The Generalized Additive Model (GAM), which was invented by Trevor Hastie and Robert Tibshirani in 1986 (Hastie and Tibshirani, 1986; 1990), is based on a simple conceptual idea: Relationships between the model predictions and the dependent variable follow smooth patterns that can be linear or nonlinear; and these smooth relationships generate the predictions by simply adding them up. Thus, a GAM is an additive modeling technique where the data are fit with smooth functions which, depending on the underlying patterns in the data, can be nonlinear. A GAM can capture common nonlinear patterns that a classic linear model cannot. These patterns range from “hockey sticks” – which occur when you observe a sharp change in the response variable – to various types of “mountain shaped” curves (Figure 1). Moreover, with a GAM the smoothness of the predictor functions can be controlled to prevent overfitting, thus helping to deal with the tradeoff between bias and variance.

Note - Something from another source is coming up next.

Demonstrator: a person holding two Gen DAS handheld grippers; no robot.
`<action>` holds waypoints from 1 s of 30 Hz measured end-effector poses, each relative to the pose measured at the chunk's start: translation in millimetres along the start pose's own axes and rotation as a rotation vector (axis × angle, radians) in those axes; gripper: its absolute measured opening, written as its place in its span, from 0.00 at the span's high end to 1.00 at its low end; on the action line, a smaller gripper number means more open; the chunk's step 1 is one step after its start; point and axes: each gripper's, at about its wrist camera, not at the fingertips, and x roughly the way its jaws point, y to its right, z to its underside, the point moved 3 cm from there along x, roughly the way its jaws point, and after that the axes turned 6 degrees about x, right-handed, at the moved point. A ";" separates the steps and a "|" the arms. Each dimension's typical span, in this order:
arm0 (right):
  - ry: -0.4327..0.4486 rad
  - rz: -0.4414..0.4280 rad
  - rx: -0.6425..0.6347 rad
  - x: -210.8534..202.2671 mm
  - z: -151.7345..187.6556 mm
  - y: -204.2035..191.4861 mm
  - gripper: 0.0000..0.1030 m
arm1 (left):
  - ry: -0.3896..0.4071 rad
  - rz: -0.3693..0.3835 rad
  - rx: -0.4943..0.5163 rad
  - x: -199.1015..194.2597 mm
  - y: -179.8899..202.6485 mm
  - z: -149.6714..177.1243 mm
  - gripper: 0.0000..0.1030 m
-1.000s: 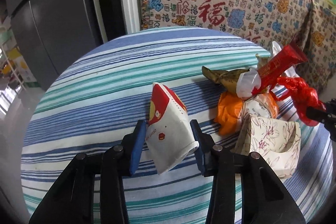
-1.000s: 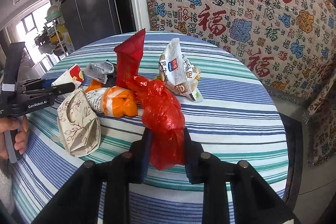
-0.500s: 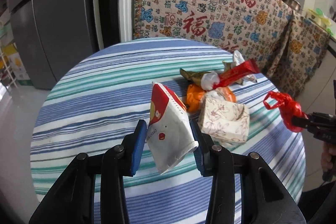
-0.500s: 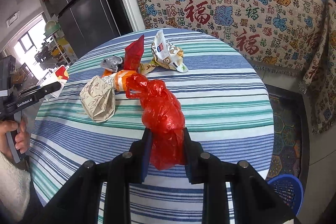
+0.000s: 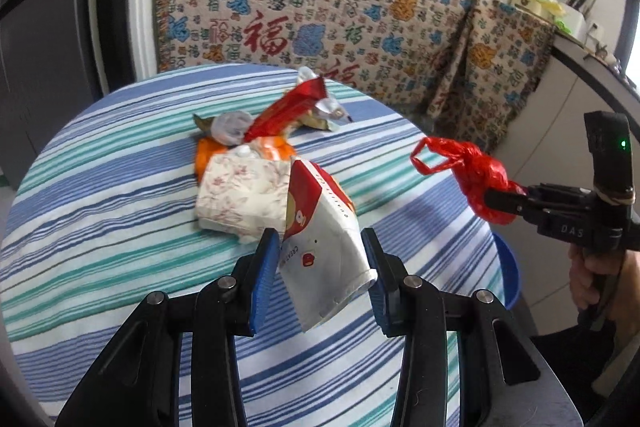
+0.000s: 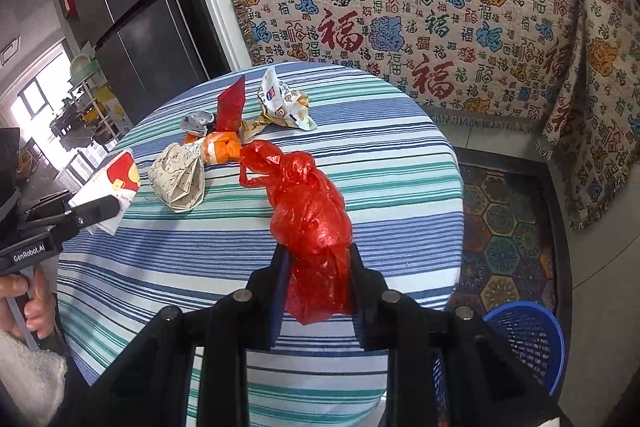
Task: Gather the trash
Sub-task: 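Carry the paper cup and red bag over the wastebasket and open both tools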
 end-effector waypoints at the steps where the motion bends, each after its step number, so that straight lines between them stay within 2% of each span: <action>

The GAM is a powerful yet simple technique that has the interpretability advantages of a Generalized Linear Model (like linear regression) where the contribution of each independent variable to the prediction is clearly encoded. But a GAM has more flexibility because the relationship between independent and dependent variable is not assumed to be linear. A GAM is like Generalized Linear Model that is allowed to learn non-linear features. Moreover, it is not necessary to know a priori what type of predictive functions will be needed. These functions are automatically derived during model estimation. The GAM strikes a balance between the interpretable, yet biased, linear models like linear regression, and the extremely flexible, “black box” learning algorithms like neural networks, i.e., a GAM provides an interpretable model for non-linear data.
References:
Hastie, T. and R. Tibshirani, (1986) Generalized Additive Models, Statistical Science, 1(3): 297-318.
Hastie, T. and R. Tibshirani (1990) Generalized Additive Models, New York: Chapman and Hall.